- [WORK INSTRUCTION]: Look through the data that follows and copy each line with the string "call".

Data items:
================================

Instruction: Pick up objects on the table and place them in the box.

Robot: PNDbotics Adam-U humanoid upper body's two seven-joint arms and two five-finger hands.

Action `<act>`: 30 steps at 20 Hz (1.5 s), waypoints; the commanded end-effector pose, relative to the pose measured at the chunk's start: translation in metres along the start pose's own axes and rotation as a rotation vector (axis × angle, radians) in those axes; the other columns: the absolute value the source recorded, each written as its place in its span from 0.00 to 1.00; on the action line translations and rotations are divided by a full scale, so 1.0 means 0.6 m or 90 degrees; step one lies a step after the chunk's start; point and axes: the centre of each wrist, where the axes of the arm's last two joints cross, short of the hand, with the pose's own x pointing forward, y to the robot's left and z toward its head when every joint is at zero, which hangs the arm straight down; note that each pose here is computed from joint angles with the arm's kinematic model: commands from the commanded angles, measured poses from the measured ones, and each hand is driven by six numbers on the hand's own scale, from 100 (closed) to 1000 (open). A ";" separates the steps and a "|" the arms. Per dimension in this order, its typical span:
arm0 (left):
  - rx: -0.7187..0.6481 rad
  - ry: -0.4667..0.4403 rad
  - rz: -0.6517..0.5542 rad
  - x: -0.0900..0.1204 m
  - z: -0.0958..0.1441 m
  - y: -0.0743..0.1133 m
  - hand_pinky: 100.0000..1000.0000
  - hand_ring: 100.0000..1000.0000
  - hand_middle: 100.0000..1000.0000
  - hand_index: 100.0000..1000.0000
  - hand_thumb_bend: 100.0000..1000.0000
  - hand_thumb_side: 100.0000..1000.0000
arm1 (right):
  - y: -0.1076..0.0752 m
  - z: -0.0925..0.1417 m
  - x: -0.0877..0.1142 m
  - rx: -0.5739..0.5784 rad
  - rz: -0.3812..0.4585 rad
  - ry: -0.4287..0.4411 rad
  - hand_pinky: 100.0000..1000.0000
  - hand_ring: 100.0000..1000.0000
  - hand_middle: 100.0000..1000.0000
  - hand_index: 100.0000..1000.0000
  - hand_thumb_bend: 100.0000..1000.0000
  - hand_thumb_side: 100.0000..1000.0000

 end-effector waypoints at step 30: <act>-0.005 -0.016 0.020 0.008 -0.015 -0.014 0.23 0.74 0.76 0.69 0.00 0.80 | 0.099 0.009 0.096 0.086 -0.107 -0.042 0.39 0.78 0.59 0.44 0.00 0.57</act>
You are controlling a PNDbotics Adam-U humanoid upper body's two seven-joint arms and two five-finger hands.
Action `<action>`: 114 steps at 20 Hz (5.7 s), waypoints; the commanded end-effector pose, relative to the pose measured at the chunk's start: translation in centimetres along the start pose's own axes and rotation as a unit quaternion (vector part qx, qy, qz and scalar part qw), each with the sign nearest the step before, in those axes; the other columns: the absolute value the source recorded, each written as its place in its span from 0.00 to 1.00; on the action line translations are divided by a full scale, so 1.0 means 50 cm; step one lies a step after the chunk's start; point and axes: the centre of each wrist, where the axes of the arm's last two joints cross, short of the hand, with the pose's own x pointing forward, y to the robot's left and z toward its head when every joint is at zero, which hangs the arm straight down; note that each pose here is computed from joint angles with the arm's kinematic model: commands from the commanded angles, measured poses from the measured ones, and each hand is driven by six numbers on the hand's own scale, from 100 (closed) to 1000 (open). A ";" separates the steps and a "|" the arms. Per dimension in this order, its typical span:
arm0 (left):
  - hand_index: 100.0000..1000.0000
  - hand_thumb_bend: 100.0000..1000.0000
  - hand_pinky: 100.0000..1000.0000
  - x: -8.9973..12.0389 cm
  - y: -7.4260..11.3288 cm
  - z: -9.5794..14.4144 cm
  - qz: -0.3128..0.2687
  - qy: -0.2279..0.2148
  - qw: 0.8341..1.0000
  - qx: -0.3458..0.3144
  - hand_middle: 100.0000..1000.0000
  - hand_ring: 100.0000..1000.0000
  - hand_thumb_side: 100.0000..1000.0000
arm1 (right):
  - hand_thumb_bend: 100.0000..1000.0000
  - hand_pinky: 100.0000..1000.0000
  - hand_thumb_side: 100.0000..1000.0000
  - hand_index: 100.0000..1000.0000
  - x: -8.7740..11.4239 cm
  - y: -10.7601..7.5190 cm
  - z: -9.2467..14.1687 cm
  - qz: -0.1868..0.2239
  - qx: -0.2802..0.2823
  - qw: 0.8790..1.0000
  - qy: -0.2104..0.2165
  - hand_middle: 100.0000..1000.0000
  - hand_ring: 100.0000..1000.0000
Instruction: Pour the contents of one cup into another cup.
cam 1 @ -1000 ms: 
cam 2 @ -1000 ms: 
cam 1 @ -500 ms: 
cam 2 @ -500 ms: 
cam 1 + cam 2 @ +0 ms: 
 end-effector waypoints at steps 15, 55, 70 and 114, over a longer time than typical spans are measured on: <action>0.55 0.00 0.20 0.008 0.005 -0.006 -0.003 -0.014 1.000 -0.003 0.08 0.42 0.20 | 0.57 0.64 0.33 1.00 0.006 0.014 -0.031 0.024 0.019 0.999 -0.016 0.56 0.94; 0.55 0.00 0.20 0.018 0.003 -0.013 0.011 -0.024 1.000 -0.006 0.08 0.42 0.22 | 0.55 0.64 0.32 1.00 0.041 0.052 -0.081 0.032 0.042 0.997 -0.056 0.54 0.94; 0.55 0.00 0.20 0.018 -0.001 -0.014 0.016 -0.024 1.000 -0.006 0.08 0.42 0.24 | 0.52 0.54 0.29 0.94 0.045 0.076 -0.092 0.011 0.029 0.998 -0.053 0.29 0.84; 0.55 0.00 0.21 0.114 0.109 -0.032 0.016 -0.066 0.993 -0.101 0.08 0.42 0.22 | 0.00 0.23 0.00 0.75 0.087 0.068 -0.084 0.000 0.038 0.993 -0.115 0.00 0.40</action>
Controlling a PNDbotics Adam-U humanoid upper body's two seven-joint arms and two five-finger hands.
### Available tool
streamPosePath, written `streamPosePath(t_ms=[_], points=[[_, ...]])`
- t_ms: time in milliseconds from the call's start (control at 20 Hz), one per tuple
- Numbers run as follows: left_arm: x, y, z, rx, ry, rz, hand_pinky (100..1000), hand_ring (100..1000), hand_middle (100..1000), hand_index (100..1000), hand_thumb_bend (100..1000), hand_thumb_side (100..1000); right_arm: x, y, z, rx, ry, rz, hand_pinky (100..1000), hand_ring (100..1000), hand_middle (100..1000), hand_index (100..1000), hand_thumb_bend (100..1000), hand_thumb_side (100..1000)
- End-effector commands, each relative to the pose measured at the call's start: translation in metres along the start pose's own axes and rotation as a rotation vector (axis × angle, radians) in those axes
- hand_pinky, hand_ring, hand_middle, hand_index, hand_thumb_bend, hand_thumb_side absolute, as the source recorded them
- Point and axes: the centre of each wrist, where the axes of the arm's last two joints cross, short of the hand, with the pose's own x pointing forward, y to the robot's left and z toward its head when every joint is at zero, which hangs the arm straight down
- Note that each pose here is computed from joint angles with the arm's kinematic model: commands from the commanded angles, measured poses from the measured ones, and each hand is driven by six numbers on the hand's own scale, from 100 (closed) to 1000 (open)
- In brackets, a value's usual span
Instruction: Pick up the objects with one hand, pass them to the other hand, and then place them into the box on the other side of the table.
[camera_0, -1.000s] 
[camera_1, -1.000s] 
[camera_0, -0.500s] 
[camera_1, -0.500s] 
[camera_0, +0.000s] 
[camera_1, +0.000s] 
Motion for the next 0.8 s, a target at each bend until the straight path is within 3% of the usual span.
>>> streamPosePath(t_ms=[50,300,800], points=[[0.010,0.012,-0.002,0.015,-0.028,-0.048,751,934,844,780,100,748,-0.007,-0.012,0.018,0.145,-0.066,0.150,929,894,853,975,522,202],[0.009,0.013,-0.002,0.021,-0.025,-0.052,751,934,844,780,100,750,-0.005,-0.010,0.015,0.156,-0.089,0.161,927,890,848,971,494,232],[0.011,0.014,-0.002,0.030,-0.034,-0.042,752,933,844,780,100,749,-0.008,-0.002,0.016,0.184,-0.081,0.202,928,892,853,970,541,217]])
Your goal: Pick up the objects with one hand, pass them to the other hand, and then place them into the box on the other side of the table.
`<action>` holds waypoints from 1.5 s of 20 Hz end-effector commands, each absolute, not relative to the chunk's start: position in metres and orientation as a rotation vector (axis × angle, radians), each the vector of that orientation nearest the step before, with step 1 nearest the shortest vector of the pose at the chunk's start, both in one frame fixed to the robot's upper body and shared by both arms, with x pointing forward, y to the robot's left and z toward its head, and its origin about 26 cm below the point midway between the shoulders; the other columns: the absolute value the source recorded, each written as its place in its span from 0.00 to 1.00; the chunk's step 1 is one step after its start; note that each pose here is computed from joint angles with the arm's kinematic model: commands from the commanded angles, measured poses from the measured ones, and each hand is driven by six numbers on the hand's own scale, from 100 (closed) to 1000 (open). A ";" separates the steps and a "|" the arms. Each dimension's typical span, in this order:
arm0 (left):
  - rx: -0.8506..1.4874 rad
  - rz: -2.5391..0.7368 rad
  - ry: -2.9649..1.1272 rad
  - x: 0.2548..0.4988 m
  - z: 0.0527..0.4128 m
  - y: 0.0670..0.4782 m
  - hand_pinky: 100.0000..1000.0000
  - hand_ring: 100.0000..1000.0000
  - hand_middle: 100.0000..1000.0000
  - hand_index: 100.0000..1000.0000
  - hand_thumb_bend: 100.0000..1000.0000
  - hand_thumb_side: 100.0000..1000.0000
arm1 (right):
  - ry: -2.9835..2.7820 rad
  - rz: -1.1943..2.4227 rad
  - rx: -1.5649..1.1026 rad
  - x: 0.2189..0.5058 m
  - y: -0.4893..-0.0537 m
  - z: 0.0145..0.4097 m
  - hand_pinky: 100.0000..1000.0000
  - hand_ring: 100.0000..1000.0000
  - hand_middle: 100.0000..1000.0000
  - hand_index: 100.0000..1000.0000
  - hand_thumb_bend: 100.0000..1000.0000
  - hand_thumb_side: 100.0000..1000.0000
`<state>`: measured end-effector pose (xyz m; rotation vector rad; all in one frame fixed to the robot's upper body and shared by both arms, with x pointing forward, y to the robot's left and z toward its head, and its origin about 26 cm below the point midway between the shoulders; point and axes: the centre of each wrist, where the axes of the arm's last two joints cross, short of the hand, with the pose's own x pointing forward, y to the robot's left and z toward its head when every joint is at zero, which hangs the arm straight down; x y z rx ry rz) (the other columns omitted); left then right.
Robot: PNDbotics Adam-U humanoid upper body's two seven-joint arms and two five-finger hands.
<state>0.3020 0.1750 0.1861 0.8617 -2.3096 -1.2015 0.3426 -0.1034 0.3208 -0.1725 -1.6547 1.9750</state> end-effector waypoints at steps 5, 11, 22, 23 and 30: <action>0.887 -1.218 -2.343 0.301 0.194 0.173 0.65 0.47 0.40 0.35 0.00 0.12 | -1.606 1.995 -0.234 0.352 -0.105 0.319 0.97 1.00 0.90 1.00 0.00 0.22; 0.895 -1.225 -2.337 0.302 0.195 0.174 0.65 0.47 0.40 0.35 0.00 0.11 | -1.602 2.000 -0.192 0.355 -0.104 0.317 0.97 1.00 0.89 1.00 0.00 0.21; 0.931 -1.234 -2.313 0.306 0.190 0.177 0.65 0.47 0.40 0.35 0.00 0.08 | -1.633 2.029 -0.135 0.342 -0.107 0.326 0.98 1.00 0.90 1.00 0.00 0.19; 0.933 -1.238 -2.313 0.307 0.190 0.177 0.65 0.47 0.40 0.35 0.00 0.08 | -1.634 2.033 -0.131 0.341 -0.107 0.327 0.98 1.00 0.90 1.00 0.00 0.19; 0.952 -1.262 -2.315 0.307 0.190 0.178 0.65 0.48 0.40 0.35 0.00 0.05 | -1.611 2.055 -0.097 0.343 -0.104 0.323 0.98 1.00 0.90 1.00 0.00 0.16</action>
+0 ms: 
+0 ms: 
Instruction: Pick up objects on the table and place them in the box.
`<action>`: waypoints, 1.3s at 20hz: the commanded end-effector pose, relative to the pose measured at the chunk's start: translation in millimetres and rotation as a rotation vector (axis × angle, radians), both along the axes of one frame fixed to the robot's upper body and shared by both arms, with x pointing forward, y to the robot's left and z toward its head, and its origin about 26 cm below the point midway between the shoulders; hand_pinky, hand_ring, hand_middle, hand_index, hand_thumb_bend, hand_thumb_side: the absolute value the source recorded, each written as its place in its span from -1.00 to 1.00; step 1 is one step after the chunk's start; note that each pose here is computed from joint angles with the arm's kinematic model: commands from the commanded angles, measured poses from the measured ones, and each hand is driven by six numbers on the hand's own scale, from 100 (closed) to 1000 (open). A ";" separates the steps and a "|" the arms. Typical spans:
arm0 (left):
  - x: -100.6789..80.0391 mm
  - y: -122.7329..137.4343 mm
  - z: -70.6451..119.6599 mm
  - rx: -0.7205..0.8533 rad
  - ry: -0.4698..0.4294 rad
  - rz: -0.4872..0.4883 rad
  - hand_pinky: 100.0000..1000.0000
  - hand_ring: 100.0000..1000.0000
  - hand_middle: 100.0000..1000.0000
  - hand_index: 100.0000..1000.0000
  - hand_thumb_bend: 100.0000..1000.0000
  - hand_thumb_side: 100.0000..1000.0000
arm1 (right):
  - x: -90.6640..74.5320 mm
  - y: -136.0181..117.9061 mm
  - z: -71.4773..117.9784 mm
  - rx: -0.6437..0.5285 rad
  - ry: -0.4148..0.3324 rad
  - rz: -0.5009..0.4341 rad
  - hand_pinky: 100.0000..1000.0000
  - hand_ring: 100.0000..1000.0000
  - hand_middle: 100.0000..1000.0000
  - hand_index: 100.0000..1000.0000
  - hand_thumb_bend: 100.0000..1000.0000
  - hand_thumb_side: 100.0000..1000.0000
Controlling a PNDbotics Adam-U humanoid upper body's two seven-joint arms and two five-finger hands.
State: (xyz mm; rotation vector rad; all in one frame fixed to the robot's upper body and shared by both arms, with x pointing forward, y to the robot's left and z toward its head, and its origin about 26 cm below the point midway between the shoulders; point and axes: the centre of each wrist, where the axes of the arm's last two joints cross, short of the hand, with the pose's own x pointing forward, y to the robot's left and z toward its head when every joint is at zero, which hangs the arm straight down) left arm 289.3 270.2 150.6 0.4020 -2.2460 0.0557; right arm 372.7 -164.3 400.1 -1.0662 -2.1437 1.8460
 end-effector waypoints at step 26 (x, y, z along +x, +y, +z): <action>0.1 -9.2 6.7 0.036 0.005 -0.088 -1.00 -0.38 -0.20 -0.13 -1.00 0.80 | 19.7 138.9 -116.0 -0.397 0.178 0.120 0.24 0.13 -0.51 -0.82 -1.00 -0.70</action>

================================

- [REPLY]:
- t_ms: time in milliseconds from the call's start (control at 20 Hz), one per tuple
- End-effector commands, each relative to the pose measured at the call's start: translation in metres along the start pose's own axes and rotation as a rotation vector (axis × angle, radians) in those axes

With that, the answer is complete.